▶ **ASSIGNMENT**
The answer consists solely of the data below, reproduced exactly.

▶ **DATA SECTION**
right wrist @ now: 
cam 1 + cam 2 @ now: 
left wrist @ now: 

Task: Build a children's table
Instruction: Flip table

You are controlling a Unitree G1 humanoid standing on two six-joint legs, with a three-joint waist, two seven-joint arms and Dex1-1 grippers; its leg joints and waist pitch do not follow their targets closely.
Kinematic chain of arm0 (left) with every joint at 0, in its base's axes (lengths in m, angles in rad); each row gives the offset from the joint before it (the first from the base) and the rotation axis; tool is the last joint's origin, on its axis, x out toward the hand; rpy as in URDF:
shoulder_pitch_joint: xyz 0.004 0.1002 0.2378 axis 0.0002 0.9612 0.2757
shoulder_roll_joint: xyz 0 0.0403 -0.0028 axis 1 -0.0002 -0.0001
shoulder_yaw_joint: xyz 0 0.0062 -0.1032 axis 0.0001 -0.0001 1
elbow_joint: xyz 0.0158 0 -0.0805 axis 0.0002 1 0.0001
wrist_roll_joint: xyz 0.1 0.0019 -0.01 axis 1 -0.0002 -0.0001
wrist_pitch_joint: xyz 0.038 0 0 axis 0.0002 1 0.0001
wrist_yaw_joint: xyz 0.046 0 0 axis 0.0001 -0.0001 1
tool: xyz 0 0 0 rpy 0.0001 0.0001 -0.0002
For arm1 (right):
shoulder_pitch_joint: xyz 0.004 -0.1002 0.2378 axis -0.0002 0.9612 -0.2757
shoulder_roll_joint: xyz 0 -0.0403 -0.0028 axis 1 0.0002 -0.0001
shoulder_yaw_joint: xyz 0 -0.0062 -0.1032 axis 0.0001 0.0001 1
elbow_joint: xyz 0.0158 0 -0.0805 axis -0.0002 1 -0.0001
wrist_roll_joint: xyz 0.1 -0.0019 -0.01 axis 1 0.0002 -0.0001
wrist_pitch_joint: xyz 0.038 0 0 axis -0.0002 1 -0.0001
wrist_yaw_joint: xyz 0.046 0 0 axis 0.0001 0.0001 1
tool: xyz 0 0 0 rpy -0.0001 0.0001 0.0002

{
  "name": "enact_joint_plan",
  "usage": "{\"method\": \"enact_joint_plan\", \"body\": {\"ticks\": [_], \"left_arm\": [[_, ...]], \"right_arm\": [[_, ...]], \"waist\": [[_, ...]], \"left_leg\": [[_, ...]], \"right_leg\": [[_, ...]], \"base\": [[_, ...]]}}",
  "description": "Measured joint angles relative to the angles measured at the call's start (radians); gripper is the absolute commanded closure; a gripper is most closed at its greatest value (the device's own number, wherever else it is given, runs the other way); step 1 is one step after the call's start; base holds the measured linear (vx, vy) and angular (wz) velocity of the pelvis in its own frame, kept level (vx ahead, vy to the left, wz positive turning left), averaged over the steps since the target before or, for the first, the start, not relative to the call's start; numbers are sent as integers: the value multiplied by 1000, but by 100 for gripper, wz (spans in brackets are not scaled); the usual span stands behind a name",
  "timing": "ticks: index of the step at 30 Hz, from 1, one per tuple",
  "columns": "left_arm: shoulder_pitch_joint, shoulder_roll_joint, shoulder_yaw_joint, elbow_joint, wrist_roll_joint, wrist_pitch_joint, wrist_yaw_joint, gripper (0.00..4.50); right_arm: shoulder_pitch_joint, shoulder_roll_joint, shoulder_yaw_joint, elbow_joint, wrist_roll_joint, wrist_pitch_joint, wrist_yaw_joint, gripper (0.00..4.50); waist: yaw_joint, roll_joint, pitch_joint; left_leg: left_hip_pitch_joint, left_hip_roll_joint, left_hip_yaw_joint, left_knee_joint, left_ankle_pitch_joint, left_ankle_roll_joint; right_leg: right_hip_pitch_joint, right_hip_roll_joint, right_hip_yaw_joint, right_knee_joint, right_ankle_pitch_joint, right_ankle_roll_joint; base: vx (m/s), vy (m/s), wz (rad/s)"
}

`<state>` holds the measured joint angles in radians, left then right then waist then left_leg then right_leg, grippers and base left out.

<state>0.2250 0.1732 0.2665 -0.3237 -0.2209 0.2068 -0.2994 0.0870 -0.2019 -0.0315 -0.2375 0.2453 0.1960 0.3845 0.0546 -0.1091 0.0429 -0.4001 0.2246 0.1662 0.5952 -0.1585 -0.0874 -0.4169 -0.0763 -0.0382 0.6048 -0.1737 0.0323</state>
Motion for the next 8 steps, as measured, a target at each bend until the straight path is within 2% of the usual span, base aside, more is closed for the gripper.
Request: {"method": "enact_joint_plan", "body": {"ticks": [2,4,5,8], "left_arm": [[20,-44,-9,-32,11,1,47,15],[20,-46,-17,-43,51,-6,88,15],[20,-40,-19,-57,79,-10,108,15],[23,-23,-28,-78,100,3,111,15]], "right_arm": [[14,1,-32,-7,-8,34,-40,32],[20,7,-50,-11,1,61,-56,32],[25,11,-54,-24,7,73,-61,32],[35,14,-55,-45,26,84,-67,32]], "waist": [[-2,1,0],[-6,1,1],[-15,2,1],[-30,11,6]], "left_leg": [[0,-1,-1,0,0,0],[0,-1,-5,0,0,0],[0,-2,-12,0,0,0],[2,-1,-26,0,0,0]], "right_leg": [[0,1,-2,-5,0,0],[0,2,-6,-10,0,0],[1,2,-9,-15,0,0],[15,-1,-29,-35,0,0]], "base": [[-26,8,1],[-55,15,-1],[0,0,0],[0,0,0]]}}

▶ **TASK RESULT**
right wrist @ now: 
cam 1 + cam 2 @ now: 
left wrist @ now: 

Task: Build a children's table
Instruction: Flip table

You are controlling a Unitree G1 humanoid standing on two six-joint legs, with a three-joint waist, two seven-joint arms and Dex1-1 grippers; its leg joints and waist pitch do not follow their targets closely.
Kinematic chain of arm0 (left) with every joint at 0, in its base's axes (lengths in m, angles in rad); each row gives the offset from the joint before it (the first from the base) and the rotation axis; tool is the last joint's origin, on its axis, x out toward the hand; rpy as in URDF:
shoulder_pitch_joint: xyz 0.004 0.1002 0.2378 axis 0.0002 0.9612 0.2757
shoulder_roll_joint: xyz 0 0.0403 -0.0028 axis 1 -0.0002 -0.0001
shoulder_yaw_joint: xyz 0 0.0062 -0.1032 axis 0.0001 -0.0001 1
elbow_joint: xyz 0.0158 0 -0.0805 axis 0.0002 1 0.0001
wrist_roll_joint: xyz 0.1 0.0019 -0.01 axis 1 -0.0002 -0.0001
wrist_pitch_joint: xyz 0.038 0 0 axis 0.0002 1 0.0001
wrist_yaw_joint: xyz 0.046 0 0 axis 0.0001 -0.0001 1
tool: xyz 0 0 0 rpy 0.0001 0.0001 -0.0002
For arm1 (right):
shoulder_pitch_joint: xyz 0.004 -0.1002 0.2378 axis -0.0002 0.9612 -0.2757
shoulder_roll_joint: xyz 0 -0.0403 -0.0028 axis 1 0.0002 -0.0001
shoulder_yaw_joint: xyz 0 -0.0062 -0.1032 axis 0.0001 0.0001 1
elbow_joint: xyz 0.0158 0 -0.0805 axis -0.0002 1 -0.0001
wrist_roll_joint: xyz 0.1 -0.0019 -0.01 axis 1 0.0002 -0.0001
wrist_pitch_joint: xyz 0.038 0 0 axis -0.0002 1 -0.0001
wrist_yaw_joint: xyz 0.046 0 0 axis 0.0001 0.0001 1
tool: xyz 0 0 0 rpy -0.0001 0.0001 0.0002

{
  "name": "enact_joint_plan",
  "usage": "{\"method\": \"enact_joint_plan\", \"body\": {\"ticks\": [_], \"left_arm\": [[_, ...]], \"right_arm\": [[_, ...]], \"waist\": [[_, ...]], \"left_leg\": [[_, ...]], \"right_leg\": [[_, ...]], \"base\": [[_, ...]]}}",
  "description": "Measured joint angles relative to the angles measured at the call's start (radians); gripper is the absolute commanded closure; a gripper is most closed at its greatest value (the device's own number, wherever else it is given, runs the other way); step 1 is one step after the call's start; base holds the measured linear (vx, vy) and angular (wz) velocity of the pelvis in its own frame, kept level (vx ahead, vy to the left, wz positive turning left), averaged over the steps since the target before or, for the first, the start, not relative to the call's start; numbers are sent as integers: the value multiplied by 1000, but by 100 for gripper, wz (spans in brackets are not scaled); the usual span stands behind a name",
  "timing": "ticks: index of the step at 30 Hz, from 1, one per tuple",
  "columns": "left_arm: shoulder_pitch_joint, shoulder_roll_joint, shoulder_yaw_joint, elbow_joint, wrist_roll_joint, wrist_pitch_joint, wrist_yaw_joint, gripper (0.00..4.50); right_arm: shoulder_pitch_joint, shoulder_roll_joint, shoulder_yaw_joint, elbow_joint, wrist_roll_joint, wrist_pitch_joint, wrist_yaw_joint, gripper (0.00..4.50); waist: yaw_joint, roll_joint, pitch_joint; left_leg: left_hip_pitch_joint, left_hip_roll_joint, left_hip_yaw_joint, left_knee_joint, left_ankle_pitch_joint, left_ankle_roll_joint; right_leg: right_hip_pitch_joint, right_hip_roll_joint, right_hip_yaw_joint, right_knee_joint, right_ankle_pitch_joint, right_ankle_roll_joint; base: vx (m/s), vy (m/s), wz (rad/s)"
}

`<state>` holds the measured joint angles in radians, left then right then waist then left_leg then right_leg, grippers and base left out.

<state>0.2250 0.1732 0.2665 -0.3237 -0.2209 0.2068 -0.2994 0.0870 -0.2019 -0.0315 -0.2375 0.2453 0.1960 0.3845 0.0546 -0.1091 0.0429 -0.4001 0.2246 0.1662 0.5952 -0.1585 -0.0874 -0.4169 -0.0763 -0.0382 0.6048 -0.1737 0.0323</state>
Motion for the next 8 steps, as measured, a target at each bend until the straight path is within 2% of the usual span, base aside, more is closed for the gripper.
Request: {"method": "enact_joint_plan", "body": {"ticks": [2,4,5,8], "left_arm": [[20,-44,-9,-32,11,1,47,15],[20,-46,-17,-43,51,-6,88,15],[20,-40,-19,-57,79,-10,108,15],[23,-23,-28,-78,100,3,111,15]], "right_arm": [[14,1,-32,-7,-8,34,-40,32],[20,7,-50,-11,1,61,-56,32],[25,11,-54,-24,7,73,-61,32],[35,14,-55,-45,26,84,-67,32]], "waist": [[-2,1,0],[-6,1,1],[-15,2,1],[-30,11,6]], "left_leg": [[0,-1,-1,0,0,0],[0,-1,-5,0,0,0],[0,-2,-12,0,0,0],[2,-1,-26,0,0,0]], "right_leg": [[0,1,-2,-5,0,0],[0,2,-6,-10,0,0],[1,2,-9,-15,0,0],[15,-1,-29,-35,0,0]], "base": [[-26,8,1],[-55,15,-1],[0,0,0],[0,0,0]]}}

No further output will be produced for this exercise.